English nobleman, peer, politician and poet

William Byron, 3rd Baron Byron (1636 – 13 November 1695) was an English nobleman, peer, politician, and a poet.

==Life==
Byron was the son of Richard Byron, 2nd Baron Byron and Elizabeth Rossell. He succeeded to the title of 3rd Baron Byron in 1679 upon the death of his father.
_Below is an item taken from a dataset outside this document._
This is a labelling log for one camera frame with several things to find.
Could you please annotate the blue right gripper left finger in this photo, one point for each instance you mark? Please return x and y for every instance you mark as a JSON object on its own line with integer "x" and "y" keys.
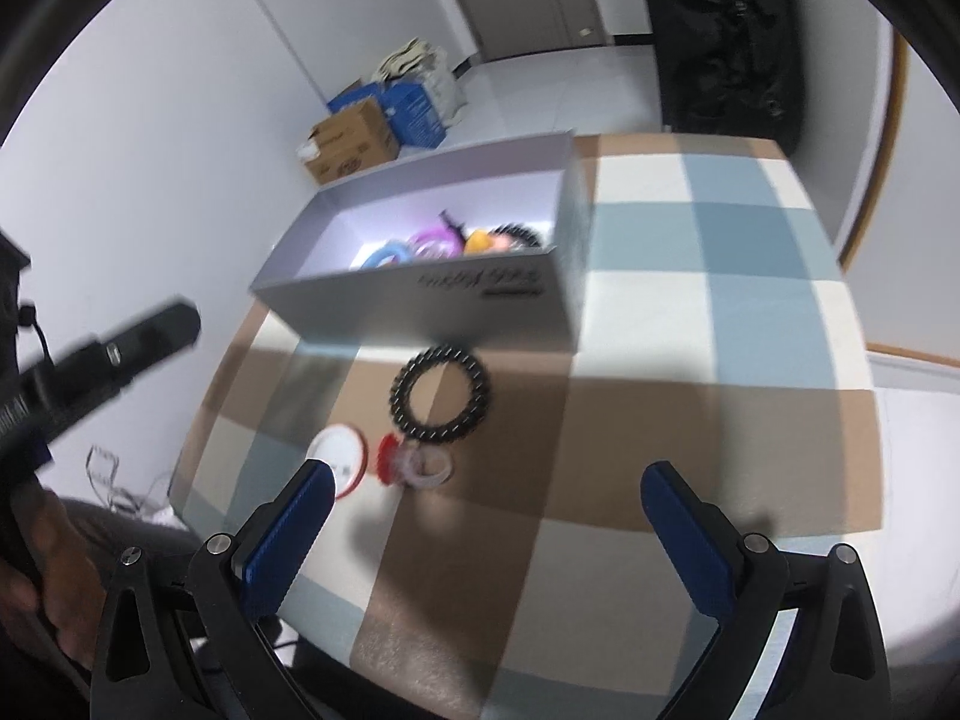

Lord Byron died on 13 November 1695, and was succeeded by his fifth (but only surviving) son William Byron, 4th Baron Byron (born 1669/70).

==Family==
Lord Byron married the Hon. Elizabeth Chaworth, daughter of John Chaworth, 2nd Viscount Chaworth of Armagh and Hon. Elizabeth Noel, in 1660. They had five sons, but the first four died in infancy:
- Hon. William Byron (born before 1670)
- Hon. Richard Byron (born before 1670)
- Hon. John Byron (born before 1670)
- Hon. Ernestus Byron (born before 1670)
- William Byron, 4th Baron Byron (1669/70–1736)

Lord Byron married Elizabeth Stonhouse, daughter of Sir George Stonhouse, 3rd Bt. and Margaret Lovelace, on 25 June 1685.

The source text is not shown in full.